What is expected:
Look through the listing below and report how many lines contain "written", as a bare number.

★ ★ ★

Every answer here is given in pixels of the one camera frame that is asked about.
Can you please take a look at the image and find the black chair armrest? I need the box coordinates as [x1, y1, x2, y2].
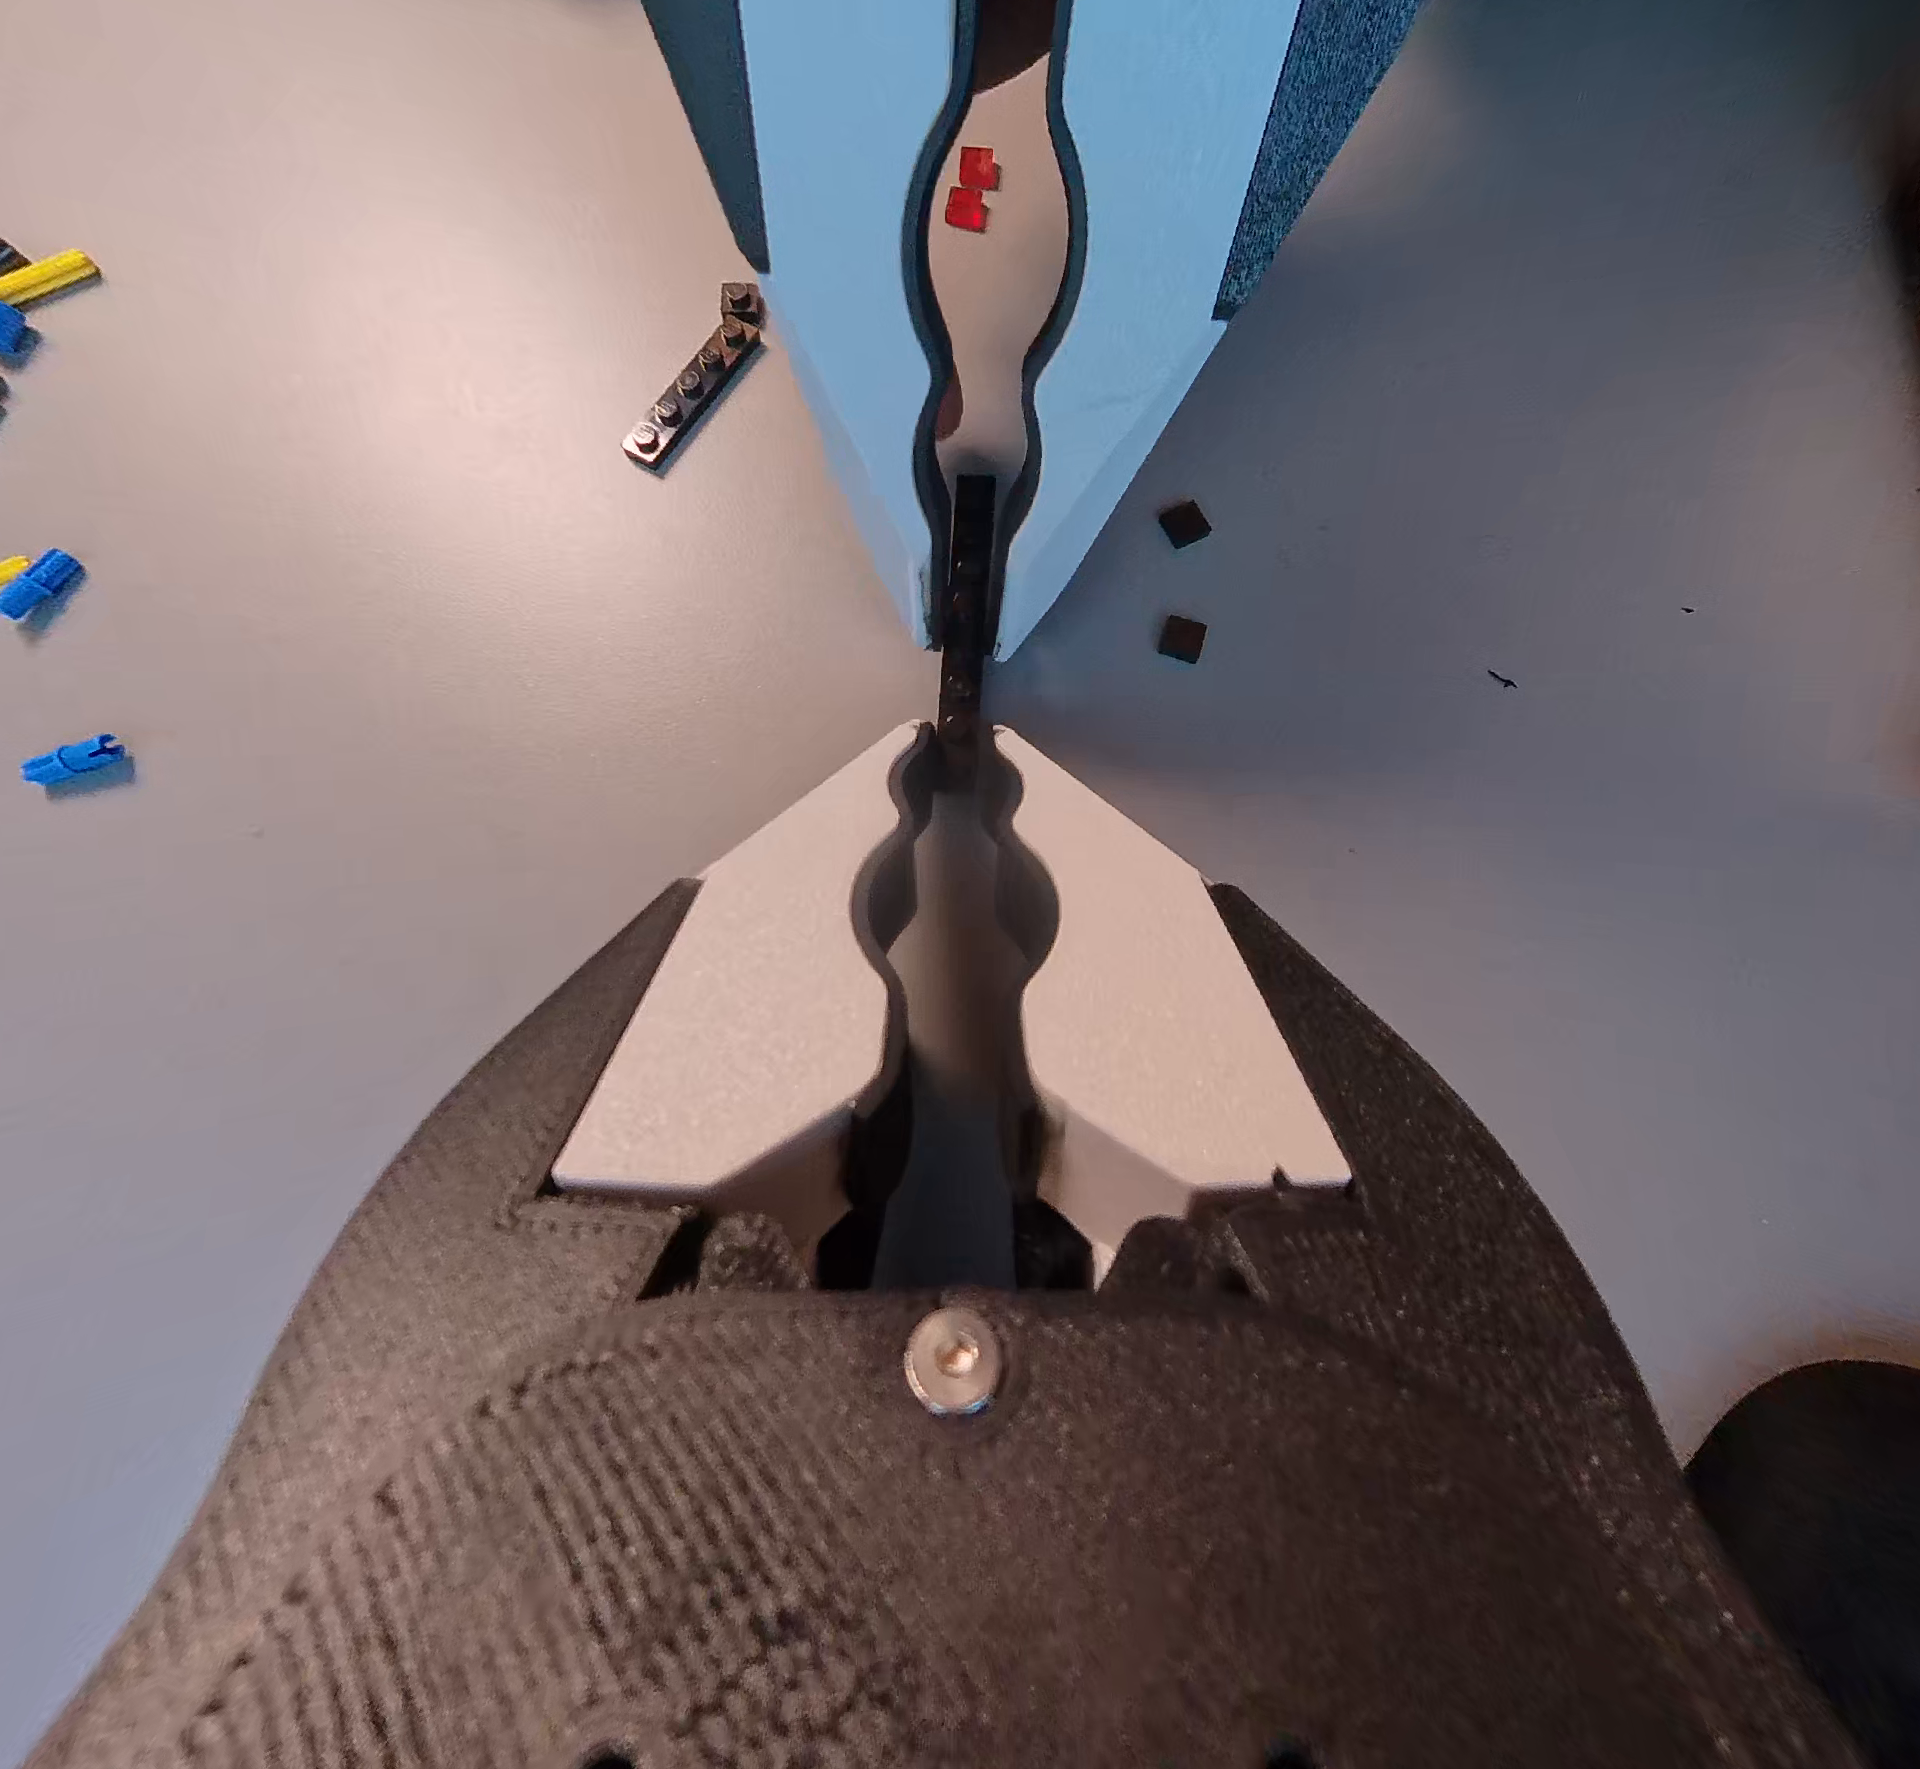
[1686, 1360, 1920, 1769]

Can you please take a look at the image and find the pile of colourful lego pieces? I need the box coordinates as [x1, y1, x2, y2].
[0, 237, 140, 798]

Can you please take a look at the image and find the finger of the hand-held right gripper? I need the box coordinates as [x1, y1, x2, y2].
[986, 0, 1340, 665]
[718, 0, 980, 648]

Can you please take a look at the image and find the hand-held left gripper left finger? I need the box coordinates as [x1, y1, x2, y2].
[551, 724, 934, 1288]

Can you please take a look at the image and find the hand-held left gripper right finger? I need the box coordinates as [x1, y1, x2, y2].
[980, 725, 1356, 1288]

★ ★ ★

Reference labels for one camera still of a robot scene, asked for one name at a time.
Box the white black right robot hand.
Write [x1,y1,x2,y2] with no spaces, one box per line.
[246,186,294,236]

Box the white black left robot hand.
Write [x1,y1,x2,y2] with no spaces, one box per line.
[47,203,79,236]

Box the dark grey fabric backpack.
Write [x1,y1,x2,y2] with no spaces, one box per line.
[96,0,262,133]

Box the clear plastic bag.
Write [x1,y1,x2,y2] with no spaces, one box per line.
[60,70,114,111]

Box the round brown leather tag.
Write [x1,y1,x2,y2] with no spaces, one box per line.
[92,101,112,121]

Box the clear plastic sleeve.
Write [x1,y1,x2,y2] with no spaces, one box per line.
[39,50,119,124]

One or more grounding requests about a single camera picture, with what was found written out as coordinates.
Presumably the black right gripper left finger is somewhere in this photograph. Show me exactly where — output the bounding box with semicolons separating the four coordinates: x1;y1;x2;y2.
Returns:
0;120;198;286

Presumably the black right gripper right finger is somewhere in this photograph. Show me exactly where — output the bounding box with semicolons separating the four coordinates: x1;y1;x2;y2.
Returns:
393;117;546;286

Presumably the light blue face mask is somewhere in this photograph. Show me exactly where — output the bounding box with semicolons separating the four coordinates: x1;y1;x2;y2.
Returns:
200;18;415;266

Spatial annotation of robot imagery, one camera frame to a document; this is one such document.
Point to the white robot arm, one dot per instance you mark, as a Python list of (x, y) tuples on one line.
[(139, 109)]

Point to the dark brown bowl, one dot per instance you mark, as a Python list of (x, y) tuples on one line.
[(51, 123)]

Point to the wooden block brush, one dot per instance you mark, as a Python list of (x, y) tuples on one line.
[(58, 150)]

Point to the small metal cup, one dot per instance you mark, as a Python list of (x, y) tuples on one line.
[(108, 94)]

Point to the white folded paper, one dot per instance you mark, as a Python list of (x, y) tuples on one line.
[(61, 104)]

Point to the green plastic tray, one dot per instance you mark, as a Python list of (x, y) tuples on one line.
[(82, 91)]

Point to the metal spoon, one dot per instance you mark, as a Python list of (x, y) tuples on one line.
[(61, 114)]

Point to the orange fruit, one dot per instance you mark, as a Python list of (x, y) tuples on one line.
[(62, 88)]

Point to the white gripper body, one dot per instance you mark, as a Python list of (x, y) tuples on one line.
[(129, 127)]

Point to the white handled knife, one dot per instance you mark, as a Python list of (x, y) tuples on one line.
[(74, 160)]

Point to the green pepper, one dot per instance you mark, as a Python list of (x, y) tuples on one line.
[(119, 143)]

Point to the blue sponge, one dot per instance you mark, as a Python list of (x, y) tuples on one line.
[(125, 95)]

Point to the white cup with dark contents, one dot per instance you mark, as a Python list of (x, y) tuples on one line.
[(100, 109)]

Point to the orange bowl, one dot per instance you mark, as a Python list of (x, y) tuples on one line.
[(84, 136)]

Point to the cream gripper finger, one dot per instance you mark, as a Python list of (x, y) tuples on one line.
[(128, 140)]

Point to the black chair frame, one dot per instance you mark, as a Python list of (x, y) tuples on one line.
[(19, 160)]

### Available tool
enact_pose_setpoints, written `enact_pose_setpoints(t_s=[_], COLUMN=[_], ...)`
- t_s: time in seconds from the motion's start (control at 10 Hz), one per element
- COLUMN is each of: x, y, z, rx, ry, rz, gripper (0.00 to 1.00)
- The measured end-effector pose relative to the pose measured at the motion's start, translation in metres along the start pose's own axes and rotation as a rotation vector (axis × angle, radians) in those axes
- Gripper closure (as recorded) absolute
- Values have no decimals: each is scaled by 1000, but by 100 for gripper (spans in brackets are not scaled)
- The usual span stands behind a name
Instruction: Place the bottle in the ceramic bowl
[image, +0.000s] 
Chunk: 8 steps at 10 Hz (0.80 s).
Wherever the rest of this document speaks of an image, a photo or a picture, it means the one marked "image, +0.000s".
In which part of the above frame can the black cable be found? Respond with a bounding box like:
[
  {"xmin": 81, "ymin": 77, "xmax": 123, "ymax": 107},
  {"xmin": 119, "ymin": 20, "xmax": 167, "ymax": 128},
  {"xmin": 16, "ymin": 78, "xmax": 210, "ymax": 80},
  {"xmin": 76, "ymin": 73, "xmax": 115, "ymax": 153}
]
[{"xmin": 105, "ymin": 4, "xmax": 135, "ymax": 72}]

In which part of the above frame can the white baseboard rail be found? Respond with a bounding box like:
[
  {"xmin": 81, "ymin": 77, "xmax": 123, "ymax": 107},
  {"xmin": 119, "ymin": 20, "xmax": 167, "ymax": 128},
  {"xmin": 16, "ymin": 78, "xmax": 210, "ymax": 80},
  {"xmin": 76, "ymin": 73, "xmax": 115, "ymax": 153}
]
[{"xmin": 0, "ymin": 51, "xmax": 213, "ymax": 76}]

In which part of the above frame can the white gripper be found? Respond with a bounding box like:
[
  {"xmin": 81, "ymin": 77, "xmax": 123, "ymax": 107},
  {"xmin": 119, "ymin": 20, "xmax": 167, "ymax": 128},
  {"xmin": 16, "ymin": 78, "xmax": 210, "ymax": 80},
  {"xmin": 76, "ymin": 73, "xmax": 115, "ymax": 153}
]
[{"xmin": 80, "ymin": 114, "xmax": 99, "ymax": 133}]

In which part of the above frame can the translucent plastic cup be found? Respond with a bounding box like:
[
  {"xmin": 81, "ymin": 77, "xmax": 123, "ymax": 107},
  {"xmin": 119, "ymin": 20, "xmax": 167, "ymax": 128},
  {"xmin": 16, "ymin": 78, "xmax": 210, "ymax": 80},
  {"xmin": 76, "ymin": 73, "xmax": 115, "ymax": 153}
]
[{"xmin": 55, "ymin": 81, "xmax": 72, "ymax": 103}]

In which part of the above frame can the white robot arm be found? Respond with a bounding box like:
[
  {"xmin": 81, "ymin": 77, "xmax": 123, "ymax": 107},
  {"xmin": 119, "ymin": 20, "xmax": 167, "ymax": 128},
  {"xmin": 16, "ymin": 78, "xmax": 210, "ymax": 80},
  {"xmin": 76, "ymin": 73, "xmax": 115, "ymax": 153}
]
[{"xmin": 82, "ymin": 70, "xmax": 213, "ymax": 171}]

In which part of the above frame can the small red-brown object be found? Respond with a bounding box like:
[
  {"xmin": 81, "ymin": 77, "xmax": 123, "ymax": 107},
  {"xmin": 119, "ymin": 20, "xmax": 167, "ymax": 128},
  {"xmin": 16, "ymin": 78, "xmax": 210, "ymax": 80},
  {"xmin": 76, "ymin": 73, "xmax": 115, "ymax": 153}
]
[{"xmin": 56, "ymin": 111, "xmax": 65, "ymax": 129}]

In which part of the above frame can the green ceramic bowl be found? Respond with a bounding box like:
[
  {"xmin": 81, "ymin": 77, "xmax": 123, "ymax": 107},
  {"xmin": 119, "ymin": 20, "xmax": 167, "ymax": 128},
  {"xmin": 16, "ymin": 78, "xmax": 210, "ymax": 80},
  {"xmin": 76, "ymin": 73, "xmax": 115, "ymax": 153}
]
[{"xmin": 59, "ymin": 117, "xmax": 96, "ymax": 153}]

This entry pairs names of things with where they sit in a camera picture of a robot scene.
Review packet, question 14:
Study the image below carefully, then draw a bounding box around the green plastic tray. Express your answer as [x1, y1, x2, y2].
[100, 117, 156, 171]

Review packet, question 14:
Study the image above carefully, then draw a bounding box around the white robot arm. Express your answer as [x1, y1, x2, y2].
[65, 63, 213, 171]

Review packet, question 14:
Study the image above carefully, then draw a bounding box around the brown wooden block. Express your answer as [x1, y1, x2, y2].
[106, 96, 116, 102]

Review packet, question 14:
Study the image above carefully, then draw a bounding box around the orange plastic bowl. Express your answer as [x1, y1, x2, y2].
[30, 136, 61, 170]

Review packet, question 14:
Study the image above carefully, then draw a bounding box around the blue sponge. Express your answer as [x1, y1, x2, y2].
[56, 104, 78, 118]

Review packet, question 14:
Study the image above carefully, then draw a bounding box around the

★ ★ ★

Response:
2